Data supplied:
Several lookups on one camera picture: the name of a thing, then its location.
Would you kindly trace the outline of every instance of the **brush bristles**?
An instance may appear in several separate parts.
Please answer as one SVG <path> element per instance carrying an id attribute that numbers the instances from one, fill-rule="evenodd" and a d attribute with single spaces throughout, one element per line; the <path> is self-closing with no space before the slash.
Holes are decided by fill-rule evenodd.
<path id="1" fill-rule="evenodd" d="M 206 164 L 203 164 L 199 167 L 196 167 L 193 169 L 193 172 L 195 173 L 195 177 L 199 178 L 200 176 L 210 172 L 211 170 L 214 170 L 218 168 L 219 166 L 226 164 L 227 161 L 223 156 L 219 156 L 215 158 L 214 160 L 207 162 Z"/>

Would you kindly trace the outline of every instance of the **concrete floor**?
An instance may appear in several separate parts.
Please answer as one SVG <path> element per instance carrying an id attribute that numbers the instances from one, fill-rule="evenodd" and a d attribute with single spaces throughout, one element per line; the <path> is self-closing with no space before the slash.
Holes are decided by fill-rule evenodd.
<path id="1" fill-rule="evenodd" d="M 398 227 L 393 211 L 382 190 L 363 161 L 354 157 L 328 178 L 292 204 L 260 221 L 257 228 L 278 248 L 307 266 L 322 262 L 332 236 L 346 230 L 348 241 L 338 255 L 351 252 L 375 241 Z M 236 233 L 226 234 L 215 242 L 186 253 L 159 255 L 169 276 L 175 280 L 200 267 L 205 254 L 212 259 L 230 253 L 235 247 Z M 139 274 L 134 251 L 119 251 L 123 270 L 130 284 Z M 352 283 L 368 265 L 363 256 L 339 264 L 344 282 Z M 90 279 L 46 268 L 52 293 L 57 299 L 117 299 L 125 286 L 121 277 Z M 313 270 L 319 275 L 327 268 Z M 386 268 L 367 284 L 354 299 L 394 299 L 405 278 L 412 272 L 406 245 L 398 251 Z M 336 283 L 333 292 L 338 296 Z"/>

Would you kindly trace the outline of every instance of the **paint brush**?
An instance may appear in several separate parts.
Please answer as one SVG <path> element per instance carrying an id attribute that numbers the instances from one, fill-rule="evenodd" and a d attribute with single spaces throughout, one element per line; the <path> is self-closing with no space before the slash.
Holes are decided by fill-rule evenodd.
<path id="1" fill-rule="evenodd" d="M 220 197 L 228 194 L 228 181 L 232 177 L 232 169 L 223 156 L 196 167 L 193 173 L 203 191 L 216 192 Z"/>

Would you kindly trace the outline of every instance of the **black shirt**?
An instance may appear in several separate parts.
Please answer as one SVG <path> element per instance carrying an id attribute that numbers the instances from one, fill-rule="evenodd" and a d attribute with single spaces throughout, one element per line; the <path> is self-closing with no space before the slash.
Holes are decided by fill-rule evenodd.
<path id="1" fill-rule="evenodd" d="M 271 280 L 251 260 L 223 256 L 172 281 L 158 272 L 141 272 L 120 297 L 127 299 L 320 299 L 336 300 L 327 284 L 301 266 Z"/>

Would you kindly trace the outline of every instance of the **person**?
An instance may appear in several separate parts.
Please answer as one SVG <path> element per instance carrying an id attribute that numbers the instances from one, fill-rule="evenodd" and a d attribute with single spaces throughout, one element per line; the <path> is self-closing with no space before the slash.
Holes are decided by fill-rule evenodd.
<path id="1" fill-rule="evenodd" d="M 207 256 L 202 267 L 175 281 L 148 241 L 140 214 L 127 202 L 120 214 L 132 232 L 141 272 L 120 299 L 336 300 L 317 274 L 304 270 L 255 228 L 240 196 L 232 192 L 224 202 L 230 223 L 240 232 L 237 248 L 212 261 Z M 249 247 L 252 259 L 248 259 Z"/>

...

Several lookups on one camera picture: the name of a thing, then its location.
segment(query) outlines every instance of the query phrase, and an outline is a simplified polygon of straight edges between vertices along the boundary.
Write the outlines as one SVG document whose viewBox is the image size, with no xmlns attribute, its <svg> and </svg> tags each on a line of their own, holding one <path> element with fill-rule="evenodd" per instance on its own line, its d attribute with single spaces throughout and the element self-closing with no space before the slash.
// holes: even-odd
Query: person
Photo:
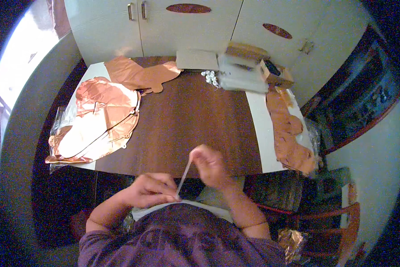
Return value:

Required action:
Report every line of the material above in which "person" appears.

Answer section:
Would you kindly trace the outline of every instance of the **person**?
Query: person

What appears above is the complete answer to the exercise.